OpenSWATH

Introduction

OpenSWATH [3] allows the analysis of LC-MS/MS DIA (data independent acquisition) data using the approach described by Gillet et al. [4]. The DIA approach described there uses 32 cycles to iterate through precursor ion windows from 400-426 Da to 1175-1201 Da and at each step acquires a complete, multiplexed fragment ion spectrum of all precursors present in that window. After 32 fragmentations (or 3.2 seconds), the cycle is restarted and the first window (400-426 Da) is fragmented again, thus delivering complete “snapshots” of all fragments of a specific window every 3.2 seconds.

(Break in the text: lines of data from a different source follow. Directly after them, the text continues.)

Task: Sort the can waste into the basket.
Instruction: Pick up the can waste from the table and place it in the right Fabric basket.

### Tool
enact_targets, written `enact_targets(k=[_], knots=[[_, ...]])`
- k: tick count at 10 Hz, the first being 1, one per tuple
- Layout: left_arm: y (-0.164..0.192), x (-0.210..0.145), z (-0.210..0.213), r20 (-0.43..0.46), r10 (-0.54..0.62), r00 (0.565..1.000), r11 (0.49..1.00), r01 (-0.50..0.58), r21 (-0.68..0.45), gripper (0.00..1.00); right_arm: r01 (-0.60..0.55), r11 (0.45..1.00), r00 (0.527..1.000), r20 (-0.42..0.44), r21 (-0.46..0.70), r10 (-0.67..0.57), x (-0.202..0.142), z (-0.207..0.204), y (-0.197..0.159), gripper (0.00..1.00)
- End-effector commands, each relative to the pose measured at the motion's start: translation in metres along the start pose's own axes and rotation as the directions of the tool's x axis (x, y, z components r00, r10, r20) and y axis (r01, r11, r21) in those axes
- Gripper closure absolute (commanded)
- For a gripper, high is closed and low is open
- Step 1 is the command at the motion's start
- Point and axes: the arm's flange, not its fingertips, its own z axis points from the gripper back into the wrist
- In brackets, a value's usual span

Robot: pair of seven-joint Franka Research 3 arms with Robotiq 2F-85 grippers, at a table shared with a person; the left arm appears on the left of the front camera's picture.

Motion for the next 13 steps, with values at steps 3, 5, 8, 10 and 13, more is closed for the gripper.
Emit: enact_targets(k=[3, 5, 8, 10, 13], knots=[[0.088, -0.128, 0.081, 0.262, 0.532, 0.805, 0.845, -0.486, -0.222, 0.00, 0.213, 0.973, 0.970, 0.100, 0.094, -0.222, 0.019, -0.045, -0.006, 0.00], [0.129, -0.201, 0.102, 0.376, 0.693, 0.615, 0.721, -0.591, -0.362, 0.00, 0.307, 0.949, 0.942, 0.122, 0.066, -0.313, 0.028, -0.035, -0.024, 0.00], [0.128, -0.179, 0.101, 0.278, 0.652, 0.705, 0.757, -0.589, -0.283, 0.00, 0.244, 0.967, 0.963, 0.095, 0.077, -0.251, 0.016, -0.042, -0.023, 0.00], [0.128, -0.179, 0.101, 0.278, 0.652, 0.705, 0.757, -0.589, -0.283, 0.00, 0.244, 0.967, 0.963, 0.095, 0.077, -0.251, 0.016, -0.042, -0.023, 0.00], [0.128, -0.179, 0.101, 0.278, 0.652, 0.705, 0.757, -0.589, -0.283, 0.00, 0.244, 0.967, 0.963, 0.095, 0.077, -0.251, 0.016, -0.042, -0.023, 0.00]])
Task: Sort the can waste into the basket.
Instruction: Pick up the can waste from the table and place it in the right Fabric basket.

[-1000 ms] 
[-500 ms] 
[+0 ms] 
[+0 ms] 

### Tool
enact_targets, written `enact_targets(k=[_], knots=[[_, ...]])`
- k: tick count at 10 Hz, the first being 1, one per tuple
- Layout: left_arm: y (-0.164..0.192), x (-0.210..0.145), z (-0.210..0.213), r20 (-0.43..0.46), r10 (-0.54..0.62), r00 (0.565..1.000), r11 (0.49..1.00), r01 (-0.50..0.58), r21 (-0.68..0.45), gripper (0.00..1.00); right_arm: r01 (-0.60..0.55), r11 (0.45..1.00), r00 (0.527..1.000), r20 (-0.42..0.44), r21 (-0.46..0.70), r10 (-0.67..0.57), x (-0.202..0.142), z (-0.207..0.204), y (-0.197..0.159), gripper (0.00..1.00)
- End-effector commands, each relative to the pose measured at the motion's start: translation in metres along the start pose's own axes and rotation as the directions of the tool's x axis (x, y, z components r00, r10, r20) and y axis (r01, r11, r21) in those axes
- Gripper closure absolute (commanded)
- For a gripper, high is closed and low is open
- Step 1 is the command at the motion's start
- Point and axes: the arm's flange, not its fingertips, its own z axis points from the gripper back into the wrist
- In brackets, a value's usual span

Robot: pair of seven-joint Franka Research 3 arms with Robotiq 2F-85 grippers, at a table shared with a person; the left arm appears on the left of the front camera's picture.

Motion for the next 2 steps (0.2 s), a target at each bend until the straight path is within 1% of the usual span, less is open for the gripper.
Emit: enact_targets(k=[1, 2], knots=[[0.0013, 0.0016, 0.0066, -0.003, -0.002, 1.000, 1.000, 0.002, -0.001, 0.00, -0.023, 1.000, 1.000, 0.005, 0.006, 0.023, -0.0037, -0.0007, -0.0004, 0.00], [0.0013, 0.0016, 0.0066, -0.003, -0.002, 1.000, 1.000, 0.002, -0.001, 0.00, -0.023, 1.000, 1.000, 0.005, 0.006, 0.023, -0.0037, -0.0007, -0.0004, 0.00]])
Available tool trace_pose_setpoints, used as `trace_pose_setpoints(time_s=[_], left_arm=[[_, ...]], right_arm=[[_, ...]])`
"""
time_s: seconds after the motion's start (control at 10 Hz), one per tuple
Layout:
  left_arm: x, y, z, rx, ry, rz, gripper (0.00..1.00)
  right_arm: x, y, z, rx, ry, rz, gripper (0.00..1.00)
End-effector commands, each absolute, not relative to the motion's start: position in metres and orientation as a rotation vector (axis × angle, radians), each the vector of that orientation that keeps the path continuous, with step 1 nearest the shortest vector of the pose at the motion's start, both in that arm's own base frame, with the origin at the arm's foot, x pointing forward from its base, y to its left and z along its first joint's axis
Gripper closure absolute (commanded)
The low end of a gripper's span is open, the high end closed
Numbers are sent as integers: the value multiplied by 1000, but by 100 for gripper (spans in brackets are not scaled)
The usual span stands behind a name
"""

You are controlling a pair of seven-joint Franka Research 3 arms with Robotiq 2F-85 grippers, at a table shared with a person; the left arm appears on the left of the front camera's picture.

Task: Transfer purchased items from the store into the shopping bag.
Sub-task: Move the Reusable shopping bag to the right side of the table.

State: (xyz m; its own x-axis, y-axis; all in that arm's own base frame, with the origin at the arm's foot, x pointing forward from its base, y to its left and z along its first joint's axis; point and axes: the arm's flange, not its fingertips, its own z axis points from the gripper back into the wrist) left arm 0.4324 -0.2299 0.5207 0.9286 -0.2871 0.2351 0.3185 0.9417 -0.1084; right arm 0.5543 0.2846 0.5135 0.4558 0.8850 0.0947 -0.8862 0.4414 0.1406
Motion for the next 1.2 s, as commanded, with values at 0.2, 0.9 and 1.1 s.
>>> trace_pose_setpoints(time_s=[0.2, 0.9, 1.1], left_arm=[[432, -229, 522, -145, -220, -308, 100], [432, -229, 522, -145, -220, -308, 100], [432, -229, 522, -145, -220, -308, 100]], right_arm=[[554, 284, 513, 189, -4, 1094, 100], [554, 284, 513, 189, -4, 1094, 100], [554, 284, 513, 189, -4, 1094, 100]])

The analysis approach described by Gillet et al. extracts ion traces of specific fragment ions from all MS2 spectra that have the same precursor isolation window, thus generating data that is very similar to SRM traces.

Installation of OpenSWATH

OpenSWATH has been fully integrated since OpenMS 1.10 [2], [1], [5], [6], [7].

Installation of mProphet

mProphet[8] is available as standalone script in External_ToolsmProphet. R and the package MASS are further required to execute mProphet. Please obtain a version for either Windows, Mac or Linux directly from CRAN. PyProphet, a much faster reimplementation of the mProphet algorithm is available from PyPI. The usage of pyprophet instead of mProphet is suggested for large-scale applications.

mProphet will be used in this tutorial.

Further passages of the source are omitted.